*Source data*:

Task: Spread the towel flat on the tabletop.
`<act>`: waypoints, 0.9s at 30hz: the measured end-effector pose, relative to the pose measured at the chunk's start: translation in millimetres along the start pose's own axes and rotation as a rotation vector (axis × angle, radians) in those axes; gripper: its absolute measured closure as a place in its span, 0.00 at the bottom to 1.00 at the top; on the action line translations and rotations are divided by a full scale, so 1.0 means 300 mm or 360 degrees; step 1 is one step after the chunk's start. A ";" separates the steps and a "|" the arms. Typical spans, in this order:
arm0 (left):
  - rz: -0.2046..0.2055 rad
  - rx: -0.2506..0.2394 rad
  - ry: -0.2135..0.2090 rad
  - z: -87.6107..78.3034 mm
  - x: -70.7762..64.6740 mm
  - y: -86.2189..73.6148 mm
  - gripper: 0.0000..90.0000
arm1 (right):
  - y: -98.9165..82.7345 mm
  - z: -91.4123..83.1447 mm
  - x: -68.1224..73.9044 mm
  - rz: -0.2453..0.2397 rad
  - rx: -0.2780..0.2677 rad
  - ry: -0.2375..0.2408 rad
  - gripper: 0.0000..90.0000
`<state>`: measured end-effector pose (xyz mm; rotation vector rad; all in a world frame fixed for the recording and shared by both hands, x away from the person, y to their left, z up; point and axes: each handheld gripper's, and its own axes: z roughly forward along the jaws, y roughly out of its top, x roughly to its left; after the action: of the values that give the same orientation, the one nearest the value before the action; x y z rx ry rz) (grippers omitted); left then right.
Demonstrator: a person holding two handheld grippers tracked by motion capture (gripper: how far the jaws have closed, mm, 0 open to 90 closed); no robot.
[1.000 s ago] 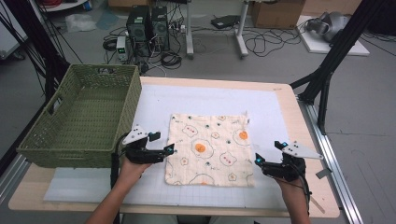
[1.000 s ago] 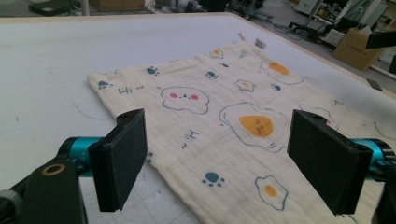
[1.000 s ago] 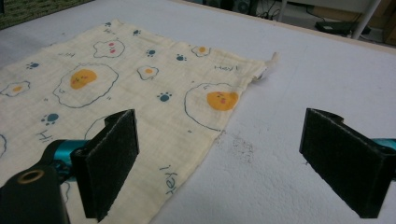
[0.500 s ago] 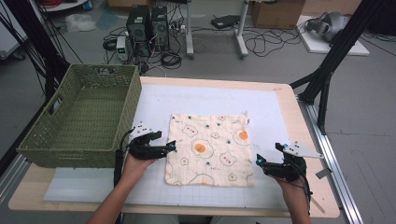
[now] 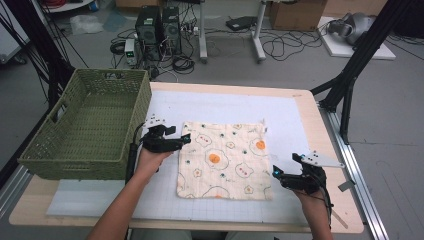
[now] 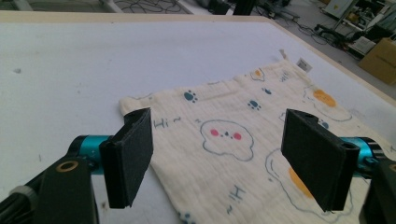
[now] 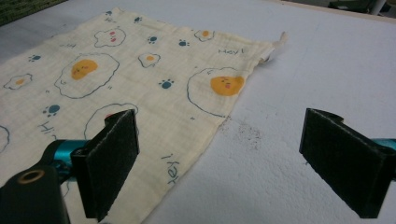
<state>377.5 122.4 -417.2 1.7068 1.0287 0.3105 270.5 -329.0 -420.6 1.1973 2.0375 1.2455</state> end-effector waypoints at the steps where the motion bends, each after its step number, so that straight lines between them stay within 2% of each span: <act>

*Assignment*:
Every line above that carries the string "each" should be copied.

*Problem solution*:
`<state>`: measured end-effector pose (xyz mm; rotation vector rad; all in a world frame fixed for the recording and shared by both hands, x away from the person, y to their left, z up; point and axes: each handheld gripper's, and its own axes: z roughly forward along the jaws, y roughly out of its top, x roughly to its left; after the action: of the values that give the same orientation, the one nearest the value before the action; x y z rx ry rz) (grippers omitted); left then right.
<state>377.5 122.4 -417.2 1.7068 1.0287 0.3105 270.5 -329.0 -420.6 1.1973 2.0375 1.2455</state> end-effector waypoints at the steps where the motion bends, each after its step number, so that straight lines between them stay within 2% of each span: <act>

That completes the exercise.